Traditionally, when a limited company is incorporated, it is set up with a single share class, meaning that all shares issued carry the same rights and entitlements.
A share generally carries three types of rights: they might be able to vote on shareholder decisions, receive dividend returns and receive capital in the event of winding up or third party sale. In a single share class company, the shares issued will have all three of these rights and are usually described as ‘Ordinary’ shares.
The difficulty with Ordinary shares and a single share class structure is that they are generally quite inflexible. If you have two shareholders who own 50% of the business each, for example, then they must vote on decisions in those proportions, receive dividend returns in those proportions and would equally receive capital on winding up or sale.

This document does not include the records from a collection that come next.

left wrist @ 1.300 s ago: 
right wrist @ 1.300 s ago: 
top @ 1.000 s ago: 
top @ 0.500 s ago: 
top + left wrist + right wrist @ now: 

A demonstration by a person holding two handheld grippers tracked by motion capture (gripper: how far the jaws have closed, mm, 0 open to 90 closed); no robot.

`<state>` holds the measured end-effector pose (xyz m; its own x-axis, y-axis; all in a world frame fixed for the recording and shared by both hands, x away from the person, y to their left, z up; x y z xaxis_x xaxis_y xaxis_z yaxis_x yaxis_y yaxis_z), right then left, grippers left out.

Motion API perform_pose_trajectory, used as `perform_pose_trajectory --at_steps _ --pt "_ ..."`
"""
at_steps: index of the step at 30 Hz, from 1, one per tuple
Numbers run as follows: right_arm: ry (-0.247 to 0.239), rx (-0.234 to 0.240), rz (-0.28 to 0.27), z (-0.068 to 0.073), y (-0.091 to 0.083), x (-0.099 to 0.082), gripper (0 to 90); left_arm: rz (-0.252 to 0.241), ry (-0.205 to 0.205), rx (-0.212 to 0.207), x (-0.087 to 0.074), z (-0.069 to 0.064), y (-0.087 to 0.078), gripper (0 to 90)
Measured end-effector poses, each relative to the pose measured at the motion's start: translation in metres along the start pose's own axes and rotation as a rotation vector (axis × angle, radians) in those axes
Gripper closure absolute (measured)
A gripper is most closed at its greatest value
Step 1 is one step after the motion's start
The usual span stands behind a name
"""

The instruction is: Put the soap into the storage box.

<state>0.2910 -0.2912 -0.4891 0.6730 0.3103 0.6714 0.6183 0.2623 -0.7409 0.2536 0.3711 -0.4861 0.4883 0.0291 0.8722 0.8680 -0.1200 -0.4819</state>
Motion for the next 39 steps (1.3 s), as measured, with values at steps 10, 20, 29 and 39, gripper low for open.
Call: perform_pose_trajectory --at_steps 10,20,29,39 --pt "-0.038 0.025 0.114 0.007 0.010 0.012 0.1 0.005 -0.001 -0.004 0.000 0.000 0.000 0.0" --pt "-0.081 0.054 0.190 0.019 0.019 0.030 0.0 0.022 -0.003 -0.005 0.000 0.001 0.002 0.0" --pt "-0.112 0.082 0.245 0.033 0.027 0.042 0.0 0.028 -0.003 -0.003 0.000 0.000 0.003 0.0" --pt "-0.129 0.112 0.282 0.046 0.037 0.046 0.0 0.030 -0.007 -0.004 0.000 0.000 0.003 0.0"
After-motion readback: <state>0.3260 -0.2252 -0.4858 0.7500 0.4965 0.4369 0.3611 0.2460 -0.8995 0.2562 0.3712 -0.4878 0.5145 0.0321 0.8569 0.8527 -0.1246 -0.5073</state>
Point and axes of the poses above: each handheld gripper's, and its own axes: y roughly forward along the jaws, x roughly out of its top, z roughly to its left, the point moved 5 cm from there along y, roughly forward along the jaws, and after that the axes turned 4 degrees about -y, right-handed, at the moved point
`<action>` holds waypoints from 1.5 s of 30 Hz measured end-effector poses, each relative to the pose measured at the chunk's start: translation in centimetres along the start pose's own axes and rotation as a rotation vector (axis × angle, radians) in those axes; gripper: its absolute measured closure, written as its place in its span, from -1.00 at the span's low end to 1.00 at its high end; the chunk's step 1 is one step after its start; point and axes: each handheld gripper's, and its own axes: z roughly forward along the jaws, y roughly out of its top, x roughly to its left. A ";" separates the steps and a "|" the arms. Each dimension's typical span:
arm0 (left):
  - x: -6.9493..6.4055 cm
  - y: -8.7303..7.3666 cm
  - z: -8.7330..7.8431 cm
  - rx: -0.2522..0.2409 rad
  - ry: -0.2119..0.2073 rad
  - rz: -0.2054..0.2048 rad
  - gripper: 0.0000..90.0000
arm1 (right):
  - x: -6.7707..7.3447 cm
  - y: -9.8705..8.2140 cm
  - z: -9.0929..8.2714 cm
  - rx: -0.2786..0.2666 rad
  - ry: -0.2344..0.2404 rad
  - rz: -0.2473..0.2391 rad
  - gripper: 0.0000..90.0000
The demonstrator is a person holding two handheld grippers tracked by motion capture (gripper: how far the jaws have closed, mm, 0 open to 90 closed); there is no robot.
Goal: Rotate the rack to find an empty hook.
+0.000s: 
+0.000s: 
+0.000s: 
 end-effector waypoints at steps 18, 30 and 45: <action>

This may suit some who want all things equal but makes things complicated should the business want to differentiate between shareholders, for example, those who are seeking investment or want to incentivise employees.
Unlike Ordinary shares, Alphabet, or A & B shares, allow you to assign different rights and entitlements to each category of shareholder, for example, shares issued to employees may only have a right to capital in excess of what the business was worth at the date of the issue. The reason behind this is to ensure the Founding shareholders aren’t giving away any of the value they alone have generated.
A further example is where a company decides that dividend returns should be distributed in proportions not equal to the number of shares held by each shareholder. Historically, companies would use dividend waivers to achieve this, however, they come with their own complications and can often be seen as provocative by HMRC. Implementing Alphabet shares and having share classes with different rights allows a company to vote varying levels of dividends to each share class. This is sometimes particularly useful, especially between spouses, where income can be charged at lower rates of tax.
We have seen a growing trend in companies reclassifying their share capital to bring in additional shareholders. Restructuring your shares in this way can be effective in a wide range of scenarios, not limited to the two examples described above.
Whilst we support the use of multiple share classes and the flexibility they provide, restructuring your business should be approached with caution. Tax planning legislation can be complex, particularly in this area, and any transactions undertaken should only be done so after taking professional advice.